An iterative service model development process, in which conceptual models are presented via scenarios and/or low-fidelity prototypes of the eHealth application allows for thorough integration of the service model with the technical development. In this, one does not need to wait for a fully functioning system. The use of storyboards and low-fidelity prototypes are very sufficient for gathering valuable insights and feedback [52]. Our study illustrates how service model design and system development constantly learn from and influence each other. This lesson most clearly manifests itself in our decision to develop two service models. While our starting point was to develop one service model for one eHealth application, we ended up with two variations of the SALSA service, each with its own service model. This differentiation allows for better alignment with the needs, goals and workflow of the different stakeholders that we aimed to serve.

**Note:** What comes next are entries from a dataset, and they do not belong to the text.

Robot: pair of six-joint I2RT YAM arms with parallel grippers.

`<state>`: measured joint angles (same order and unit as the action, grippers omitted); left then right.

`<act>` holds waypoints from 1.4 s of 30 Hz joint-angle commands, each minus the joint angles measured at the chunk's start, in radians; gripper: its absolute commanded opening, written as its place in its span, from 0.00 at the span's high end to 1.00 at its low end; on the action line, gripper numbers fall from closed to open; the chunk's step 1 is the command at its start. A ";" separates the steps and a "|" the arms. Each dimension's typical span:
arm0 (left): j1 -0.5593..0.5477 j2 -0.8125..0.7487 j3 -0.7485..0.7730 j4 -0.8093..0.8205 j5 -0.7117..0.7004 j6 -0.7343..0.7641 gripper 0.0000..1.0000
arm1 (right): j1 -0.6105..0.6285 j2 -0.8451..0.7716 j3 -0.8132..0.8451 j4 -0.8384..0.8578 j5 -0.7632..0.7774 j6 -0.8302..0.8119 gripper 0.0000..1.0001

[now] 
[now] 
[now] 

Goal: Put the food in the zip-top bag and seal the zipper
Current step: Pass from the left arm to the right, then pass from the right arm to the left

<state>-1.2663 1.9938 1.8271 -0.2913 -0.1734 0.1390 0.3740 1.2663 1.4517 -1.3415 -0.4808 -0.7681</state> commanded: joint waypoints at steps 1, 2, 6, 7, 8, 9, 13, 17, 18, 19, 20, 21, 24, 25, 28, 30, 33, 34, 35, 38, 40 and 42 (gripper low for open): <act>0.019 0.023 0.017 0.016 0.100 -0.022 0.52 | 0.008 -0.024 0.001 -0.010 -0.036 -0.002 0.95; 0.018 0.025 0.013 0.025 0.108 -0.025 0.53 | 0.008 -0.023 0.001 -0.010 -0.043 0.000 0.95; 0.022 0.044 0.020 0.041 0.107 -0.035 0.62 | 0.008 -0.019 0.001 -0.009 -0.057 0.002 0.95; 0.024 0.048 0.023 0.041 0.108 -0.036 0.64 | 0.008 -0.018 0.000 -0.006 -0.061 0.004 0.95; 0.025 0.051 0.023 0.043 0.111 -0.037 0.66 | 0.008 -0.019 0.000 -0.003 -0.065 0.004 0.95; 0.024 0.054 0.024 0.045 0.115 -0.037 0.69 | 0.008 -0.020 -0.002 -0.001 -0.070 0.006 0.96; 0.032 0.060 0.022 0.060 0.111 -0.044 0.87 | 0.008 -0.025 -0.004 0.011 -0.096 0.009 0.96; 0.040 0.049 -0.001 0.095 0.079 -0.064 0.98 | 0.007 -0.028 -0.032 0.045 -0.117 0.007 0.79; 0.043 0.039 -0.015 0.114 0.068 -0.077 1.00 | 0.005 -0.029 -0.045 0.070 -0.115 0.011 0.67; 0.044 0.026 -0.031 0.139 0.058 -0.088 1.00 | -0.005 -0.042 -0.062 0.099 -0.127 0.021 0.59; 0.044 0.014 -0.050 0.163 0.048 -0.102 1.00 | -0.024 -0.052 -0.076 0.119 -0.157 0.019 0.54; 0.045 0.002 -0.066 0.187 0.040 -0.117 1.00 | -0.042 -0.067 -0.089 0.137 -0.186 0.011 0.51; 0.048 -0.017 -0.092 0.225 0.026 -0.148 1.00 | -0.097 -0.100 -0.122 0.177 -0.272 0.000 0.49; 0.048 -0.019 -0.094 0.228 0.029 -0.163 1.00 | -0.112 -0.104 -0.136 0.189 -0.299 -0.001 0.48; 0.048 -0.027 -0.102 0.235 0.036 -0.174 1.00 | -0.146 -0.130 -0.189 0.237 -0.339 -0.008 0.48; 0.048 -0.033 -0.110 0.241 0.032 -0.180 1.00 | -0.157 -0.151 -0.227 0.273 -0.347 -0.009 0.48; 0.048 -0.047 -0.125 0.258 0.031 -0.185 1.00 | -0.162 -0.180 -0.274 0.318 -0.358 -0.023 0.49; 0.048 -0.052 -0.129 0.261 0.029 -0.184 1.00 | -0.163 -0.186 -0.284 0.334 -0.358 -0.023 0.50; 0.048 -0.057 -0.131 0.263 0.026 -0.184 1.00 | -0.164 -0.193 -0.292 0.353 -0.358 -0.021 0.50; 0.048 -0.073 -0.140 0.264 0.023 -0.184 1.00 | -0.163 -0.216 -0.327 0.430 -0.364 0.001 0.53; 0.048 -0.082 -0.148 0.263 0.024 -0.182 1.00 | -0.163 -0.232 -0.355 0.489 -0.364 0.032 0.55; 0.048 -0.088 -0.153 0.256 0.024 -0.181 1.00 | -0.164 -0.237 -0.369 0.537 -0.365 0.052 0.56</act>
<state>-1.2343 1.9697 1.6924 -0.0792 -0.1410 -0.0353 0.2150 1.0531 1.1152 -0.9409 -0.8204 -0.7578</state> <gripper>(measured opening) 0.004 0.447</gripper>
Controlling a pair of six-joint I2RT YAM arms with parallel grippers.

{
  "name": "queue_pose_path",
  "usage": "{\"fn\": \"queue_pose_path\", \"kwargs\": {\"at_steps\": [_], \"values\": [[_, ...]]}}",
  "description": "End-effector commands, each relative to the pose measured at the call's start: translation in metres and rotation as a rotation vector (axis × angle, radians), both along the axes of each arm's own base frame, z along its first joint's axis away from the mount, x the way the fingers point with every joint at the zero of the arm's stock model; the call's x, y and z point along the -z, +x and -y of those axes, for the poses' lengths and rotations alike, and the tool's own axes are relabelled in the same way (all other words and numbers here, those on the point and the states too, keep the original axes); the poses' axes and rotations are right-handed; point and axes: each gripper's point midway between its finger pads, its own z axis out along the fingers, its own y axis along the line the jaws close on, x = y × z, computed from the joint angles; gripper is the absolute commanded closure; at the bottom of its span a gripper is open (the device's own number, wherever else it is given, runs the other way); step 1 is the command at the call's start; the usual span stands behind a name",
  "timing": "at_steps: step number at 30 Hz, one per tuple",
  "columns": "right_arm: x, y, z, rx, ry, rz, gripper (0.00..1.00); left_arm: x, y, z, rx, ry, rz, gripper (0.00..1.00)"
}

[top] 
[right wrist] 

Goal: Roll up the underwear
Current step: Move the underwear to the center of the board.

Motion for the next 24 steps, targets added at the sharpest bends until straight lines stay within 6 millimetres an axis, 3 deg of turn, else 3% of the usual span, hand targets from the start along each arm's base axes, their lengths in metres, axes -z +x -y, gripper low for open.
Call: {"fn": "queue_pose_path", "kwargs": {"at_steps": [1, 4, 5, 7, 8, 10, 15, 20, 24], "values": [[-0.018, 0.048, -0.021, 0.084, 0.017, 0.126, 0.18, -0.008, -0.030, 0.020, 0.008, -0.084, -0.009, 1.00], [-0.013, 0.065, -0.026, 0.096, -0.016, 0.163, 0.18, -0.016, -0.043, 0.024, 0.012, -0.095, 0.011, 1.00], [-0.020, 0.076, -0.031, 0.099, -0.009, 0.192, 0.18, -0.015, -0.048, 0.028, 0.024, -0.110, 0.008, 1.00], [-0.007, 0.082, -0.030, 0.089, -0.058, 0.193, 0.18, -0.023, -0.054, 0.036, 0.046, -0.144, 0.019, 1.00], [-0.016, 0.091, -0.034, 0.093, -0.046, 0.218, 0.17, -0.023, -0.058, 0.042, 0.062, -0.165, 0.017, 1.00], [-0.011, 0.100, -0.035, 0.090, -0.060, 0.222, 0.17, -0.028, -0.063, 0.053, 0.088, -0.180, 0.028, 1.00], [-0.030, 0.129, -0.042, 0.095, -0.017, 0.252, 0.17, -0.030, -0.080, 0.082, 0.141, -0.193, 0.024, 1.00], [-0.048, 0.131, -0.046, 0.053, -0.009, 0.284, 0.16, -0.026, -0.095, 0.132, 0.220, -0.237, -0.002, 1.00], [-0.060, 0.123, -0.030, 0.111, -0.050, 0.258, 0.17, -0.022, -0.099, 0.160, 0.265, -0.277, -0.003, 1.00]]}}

Specific attention was paid to the workflow of sports trainers and therapists. This was done to overcome potential barriers of implementation for the SALSA service. Various studies [53,54,55] highlight that one of the key elements in implementation of eHealth is to make sure that the system is adapted to, or creates minimal disruption to the local context and workflow of health professionals. By basing the service model process on the workflows of health professionals and trainers, one can lower this potential implementation barrier.

Limitations

A common issue with this type of study is to bring all stakeholders, especially clinical stakeholders (like GPs and nurses), together for an in-depth qualitative session, such as an interview or focus group. This study is no exception. While GP’s and medical specialists were in the short list of salient stakeholders, they were not able to participate in the stakeholder focus group. This means that the involvement of GP’s must become clear during the implementation process, instead of the design process. Second, the development of the SALSA service model hinged heavily on input from Dutch stakeholders. Given the fact that each country is different in terms of culture, health prevention programs and setup of medical care, it is difficult to implement a service model, developed in one country, to another country without adaptations. The main lessons from our article, therefore, are on the methodological front, while the results we reported (the (interim) service models) mainly serve an illustrative purpose.

Conclusions

In this article, we have attempted to create an empirical overview of the service development process for an eHealth service. Service modelling is becoming common practice in commercial eHealth development, but scientific documentation in order to enable further learning for the community is scarce. We hope that our practical discussion of the development of the SALSA service models will inspire other eHealth developers to take both end-user and stakeholder input into account. To elicit their values and needs, and to document how an eHealth application can be used in practice, by whom, where and with what goal. We are sure that including these activities in common eHealth development approaches will increase their quality and chances of success in the real world.